What you should do:
The answer should consist solely of the lines from the first one below through the line containing "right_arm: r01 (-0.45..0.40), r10", copied exactly.

═════ Records provided ═════

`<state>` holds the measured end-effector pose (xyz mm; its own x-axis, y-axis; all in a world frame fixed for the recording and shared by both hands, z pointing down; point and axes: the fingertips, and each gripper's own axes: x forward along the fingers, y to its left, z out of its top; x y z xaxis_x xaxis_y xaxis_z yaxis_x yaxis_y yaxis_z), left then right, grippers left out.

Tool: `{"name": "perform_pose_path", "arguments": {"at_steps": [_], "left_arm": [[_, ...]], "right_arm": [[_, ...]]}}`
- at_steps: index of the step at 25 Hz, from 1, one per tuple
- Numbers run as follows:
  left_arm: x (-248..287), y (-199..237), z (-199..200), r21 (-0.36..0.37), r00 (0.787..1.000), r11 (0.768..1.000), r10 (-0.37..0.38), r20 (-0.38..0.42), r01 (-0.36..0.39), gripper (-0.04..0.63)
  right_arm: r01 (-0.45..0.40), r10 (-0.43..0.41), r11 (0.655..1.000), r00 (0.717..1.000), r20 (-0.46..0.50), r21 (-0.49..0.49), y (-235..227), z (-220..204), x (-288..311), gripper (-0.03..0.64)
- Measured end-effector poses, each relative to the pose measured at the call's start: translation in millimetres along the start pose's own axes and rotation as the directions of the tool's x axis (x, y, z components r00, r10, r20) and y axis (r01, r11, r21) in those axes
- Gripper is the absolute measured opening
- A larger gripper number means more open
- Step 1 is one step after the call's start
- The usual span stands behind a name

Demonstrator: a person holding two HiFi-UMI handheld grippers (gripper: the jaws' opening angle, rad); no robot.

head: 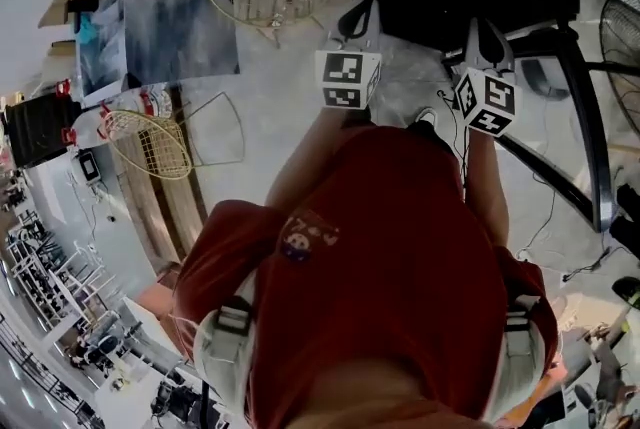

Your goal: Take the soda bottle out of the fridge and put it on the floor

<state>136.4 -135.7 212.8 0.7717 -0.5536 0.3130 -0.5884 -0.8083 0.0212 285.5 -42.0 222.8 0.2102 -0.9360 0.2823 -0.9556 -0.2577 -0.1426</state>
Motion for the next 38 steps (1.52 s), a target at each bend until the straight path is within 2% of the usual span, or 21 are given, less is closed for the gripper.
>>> {"name": "perform_pose_path", "arguments": {"at_steps": [5, 9, 12, 16, 24, 30, 33, 38], "left_arm": [[-22, -28, -8, -0.01, 0.998, 0.998, 0.068, -0.011, -0.069, 0.0], [-32, -37, -6, -0.01, 0.996, 0.996, 0.09, 0.004, -0.09, 0.0], [-38, -42, -5, -0.008, 0.998, 0.998, 0.064, 0.021, -0.064, 0.0], [-53, -27, -9, 0.035, 0.999, 0.999, 0.041, 0.017, -0.041, 0.0], [-70, -12, -9, 0.033, 1.0, 0.999, -0.005, 0.029, 0.004, 0.0], [-73, -16, -7, 0.038, 0.999, 0.999, -0.025, 0.039, 0.023, 0.0], [-74, -17, -5, 0.041, 0.999, 0.999, -0.03, 0.042, 0.028, 0.0], [-76, -16, -4, 0.041, 0.999, 0.999, -0.026, 0.044, 0.024, 0.0]], "right_arm": [[-0.094, 0.094, 0.996, 0.995, -0.03, -0.007, -10, -16, -20, 0.002], [-0.115, 0.115, 0.993, 0.993, -0.027, -0.023, -9, -11, -31, 0.002], [-0.105, 0.104, 0.994, 0.994, -0.029, -0.016, -6, -16, -37, 0.002], [-0.076, 0.076, 0.997, 0.997, -0.021, -0.005, 16, -18, -44, 0.002], [-0.003, 0.003, 1.0, 1.0, -0.015, -0.011, 31, -21, -53, 0.002], [-0.002, 0.001, 0.999, 1.0, -0.008, -0.034, 38, -22, -56, 0.005], [-0.011, 0.011, 0.999, 1.0, -0.006, -0.032, 40, -21, -55, 0.029], [-0.012, 0.011, 1.0, 1.0, -0.007, -0.026, 41, -22, -55, 0.127]]}}
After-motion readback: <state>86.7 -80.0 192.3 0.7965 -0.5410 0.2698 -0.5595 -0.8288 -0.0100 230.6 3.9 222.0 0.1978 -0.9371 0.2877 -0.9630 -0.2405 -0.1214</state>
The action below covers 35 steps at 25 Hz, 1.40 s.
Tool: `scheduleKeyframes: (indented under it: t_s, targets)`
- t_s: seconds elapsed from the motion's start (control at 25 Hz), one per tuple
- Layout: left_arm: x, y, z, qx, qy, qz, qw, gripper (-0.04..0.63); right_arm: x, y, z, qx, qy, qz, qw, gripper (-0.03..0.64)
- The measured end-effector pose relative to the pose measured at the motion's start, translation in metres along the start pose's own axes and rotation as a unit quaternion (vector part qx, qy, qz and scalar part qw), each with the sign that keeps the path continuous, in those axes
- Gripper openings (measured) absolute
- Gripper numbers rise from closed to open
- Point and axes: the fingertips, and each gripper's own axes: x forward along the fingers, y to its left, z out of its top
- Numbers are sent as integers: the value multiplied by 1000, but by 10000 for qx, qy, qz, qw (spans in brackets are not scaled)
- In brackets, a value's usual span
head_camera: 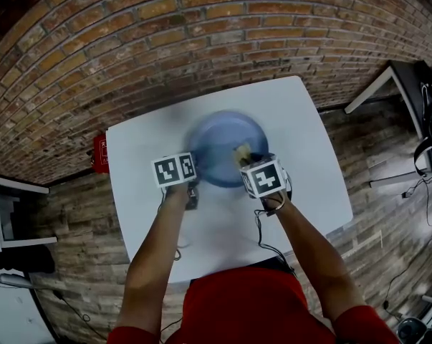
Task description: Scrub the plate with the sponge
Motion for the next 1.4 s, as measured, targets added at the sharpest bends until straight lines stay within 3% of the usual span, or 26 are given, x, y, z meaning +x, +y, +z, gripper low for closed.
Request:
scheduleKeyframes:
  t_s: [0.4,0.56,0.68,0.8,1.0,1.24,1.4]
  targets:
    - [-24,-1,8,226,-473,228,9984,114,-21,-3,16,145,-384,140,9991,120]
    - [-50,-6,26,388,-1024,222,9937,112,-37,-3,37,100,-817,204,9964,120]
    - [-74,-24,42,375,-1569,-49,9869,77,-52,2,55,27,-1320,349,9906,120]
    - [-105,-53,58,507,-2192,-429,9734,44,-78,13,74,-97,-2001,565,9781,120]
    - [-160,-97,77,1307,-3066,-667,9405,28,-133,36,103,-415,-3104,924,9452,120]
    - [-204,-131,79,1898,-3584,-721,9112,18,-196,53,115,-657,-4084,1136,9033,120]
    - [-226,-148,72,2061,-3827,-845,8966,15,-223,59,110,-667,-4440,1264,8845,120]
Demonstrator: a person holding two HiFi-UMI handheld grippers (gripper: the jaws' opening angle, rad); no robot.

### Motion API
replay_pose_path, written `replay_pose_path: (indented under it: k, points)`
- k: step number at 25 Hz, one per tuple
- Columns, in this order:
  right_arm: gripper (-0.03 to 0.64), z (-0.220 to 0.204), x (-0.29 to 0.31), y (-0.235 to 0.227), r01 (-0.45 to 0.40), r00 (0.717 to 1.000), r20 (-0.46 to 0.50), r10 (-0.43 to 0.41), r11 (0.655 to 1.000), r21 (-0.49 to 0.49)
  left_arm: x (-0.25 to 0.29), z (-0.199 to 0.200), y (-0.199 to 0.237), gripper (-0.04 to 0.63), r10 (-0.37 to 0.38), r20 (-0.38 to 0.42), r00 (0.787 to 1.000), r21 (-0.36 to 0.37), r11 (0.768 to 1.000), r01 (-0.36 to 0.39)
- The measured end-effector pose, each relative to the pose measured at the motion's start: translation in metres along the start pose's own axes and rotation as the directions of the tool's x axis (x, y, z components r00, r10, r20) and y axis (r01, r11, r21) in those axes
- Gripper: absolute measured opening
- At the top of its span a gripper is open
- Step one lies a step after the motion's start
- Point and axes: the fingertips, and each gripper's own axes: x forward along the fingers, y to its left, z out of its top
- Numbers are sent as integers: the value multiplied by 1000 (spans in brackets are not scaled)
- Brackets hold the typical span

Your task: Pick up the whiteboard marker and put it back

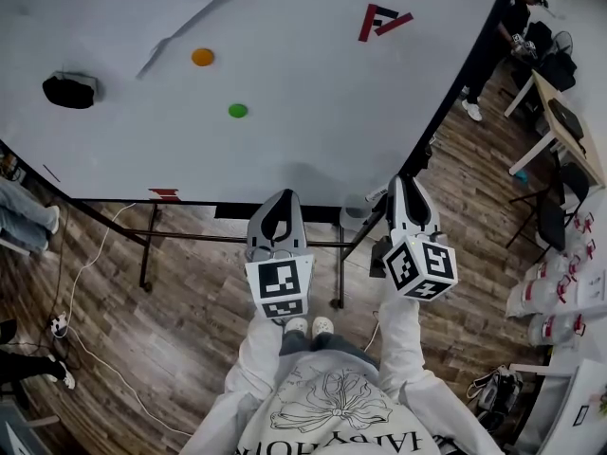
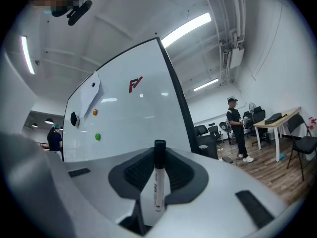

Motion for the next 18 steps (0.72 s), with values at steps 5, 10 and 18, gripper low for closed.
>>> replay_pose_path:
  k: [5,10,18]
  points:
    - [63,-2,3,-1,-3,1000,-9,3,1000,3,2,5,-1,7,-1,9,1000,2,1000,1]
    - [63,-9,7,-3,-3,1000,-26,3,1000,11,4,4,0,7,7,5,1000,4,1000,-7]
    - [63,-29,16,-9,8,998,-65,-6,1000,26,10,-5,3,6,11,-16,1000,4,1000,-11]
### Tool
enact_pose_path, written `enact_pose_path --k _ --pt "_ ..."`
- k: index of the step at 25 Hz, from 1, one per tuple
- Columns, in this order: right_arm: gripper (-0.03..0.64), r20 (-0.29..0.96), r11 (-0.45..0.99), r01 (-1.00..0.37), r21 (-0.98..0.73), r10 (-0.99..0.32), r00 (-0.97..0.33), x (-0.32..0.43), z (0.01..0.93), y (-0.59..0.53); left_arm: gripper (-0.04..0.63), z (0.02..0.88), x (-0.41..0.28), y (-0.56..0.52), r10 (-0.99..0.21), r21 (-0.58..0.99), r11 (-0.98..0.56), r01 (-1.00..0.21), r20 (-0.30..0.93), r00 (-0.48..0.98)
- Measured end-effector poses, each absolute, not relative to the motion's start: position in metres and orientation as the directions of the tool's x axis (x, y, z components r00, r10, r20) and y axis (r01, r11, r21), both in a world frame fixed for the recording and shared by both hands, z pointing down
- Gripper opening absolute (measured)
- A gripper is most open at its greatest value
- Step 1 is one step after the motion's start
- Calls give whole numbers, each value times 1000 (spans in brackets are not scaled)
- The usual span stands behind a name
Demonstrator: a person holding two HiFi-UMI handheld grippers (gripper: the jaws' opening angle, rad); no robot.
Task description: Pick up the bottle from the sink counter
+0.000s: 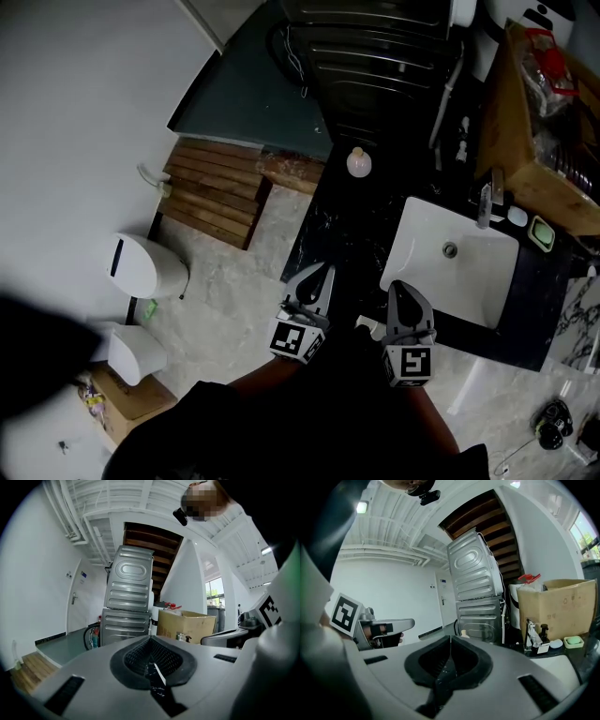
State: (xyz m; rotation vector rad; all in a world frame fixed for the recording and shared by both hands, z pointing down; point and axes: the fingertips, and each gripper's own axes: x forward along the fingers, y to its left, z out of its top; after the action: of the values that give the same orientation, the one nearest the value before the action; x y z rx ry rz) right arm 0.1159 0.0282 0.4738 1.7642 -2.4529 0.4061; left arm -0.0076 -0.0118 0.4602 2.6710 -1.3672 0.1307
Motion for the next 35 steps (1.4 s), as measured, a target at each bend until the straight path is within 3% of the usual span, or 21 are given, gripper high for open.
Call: enact_pose_path --k 22,28,35 --pt "38 288 254 -959 -122 -916 -279 122 489 -100 15 502 19 -168 -791 61 -594 -802 141 596" --pt "38 296 231 -966 -114 -921 -255 128 490 -135 15 520 24 -203 -766 16 -622 -783 199 612" --pt "40 329 212 -973 -91 -916 -231 142 501 -165 17 547 38 -239 -747 83 -624 -777 229 624"
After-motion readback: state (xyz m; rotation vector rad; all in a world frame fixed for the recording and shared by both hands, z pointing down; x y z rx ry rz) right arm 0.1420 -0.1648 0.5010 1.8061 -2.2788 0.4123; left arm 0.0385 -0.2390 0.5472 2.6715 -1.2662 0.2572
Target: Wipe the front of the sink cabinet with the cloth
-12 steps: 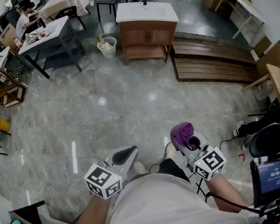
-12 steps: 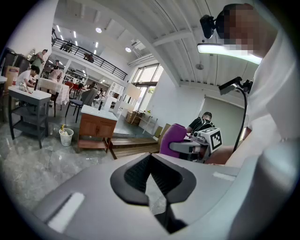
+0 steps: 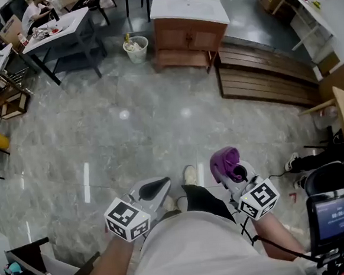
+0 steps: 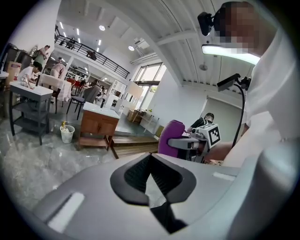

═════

Written response:
`<state>` holds the measured end-effector pose (xyz mm; its own x-axis, y-axis; all in a world frame fixed for the recording and shared by both hands, z pointing down; point and axes: the fingertips, and each gripper's own axes: x forward along the fingers, y to its left, z out of its top; x y z xaxis_x xaxis_y xaxis_z yaxis_x yaxis_y yaxis_z), left then right, grippers left out.

Tool: `{"name": "perform_pose_path", "arguments": {"at_steps": [_], "left_arm": [[_, ...]], "right_arm": [[_, ...]]}}`
- at_steps: index of the step at 25 Hz, from 1, one per tuple
- Numbers run as follows:
  left_arm: x (-248..287), y (-199..237), z (-199..200), r21 (-0.36..0.37), r00 (0.787..1.000), r11 (0.768..1.000), r10 (-0.37..0.38), r20 (-0.38..0.42), r01 (-0.36..0.39), gripper (-0.04..0.63)
  right_arm: r01 (-0.45..0.40), r10 (-0.43..0.41), r11 (0.655..1.000), r00 (0.717..1.000), r20 (-0.46..0.50), r21 (-0.49..0.49), y (-235..227), z (-220..204), x (-288..311), gripper (-0.03..0.64)

This is the complete output for the exercise.